The parameter, for which we would like to get the posterior distribution is \(\theta\), the mean. We specify a prior distribution for \(\theta\). Because the normal distribution is a conjugate prior for a normal data model with known variance, we use the normal distribution. Conjugate priors have nice mathematical properties (see Chapter 10) and are therefore preferred when the posterior distribution is obtained algebraically. That is the prior: \(p(\theta) = Norm(\mu_0, \tau_0)\)

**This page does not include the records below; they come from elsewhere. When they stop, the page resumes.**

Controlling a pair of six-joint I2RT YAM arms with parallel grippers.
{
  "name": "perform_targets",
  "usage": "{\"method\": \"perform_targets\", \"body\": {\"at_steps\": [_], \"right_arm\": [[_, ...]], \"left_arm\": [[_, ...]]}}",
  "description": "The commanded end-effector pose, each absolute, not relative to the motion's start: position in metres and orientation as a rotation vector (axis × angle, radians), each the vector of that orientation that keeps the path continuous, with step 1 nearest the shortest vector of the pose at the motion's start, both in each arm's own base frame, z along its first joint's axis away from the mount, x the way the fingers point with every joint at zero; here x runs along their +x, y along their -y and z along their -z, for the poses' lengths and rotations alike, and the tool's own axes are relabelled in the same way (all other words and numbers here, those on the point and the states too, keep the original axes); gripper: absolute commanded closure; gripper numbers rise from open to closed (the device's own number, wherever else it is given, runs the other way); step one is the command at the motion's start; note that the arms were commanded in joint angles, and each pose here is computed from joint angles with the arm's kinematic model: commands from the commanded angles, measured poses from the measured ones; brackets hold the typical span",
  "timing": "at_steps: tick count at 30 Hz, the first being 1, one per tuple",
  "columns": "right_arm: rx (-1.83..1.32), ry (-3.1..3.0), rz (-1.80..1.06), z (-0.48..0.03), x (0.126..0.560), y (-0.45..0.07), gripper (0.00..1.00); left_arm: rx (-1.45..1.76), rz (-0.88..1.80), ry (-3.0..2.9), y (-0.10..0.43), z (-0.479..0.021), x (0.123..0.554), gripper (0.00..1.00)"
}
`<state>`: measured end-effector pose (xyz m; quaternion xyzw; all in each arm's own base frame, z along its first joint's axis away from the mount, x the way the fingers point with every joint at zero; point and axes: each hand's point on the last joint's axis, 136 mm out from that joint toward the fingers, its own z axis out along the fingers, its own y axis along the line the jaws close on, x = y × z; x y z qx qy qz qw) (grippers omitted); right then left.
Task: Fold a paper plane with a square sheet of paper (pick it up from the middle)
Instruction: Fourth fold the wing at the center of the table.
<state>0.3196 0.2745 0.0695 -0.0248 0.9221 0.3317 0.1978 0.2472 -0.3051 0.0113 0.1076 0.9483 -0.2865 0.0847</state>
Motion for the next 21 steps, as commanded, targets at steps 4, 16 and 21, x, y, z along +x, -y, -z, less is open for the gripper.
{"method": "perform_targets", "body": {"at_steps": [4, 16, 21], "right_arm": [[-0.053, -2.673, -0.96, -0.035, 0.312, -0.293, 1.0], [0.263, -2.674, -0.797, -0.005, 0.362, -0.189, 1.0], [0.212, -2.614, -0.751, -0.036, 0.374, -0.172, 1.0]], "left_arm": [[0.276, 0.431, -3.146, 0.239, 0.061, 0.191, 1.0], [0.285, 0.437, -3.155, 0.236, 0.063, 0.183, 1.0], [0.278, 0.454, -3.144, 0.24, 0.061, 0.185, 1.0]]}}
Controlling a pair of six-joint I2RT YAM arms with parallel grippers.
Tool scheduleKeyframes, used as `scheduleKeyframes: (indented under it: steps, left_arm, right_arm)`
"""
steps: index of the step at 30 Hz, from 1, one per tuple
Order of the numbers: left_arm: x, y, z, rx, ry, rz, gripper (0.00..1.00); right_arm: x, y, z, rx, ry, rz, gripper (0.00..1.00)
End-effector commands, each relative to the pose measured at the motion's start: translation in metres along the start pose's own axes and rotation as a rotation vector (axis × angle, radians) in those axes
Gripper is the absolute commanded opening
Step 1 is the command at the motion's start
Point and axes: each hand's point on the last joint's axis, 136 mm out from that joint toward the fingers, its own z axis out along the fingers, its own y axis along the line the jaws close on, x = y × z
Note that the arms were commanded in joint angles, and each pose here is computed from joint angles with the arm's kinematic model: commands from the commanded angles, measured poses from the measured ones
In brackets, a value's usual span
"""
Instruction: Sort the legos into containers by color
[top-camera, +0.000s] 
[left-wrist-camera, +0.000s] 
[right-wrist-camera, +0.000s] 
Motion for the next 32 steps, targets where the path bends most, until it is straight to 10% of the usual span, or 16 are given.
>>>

With the above data, data model and prior, the posterior distribution of the mean \(\theta\) is defined by: \(p(\theta|y) = Norm(\mu_n, \tau_n)\), where \(\mu_n= \frac{\frac{1}{\tau_0^2}\mu_0 + \frac{n}{\sigma^2}\bar{y}}{\frac{1}{\tau_0^2}+\frac{n}{\sigma^2}}\) and \(\frac{1}{\tau_n^2} = \frac{1}{\tau_0^2} + \frac{n}{\sigma^2}\)

\(\bar{y}\) is the arithmetic mean of the data. Because only this value is needed in order to obtain the posterior distribution, this value is called the sufficient statistics.

From the mathematical formulas above and also from Fig. 2.8 we see that the mean of the posterior distribution is a weighted average between the prior mean and \(\bar{y}\) with weights equal to the precisions (\(\frac{1}{\tau_0^2}\) and \(\frac{n}{\sigma^2}\)).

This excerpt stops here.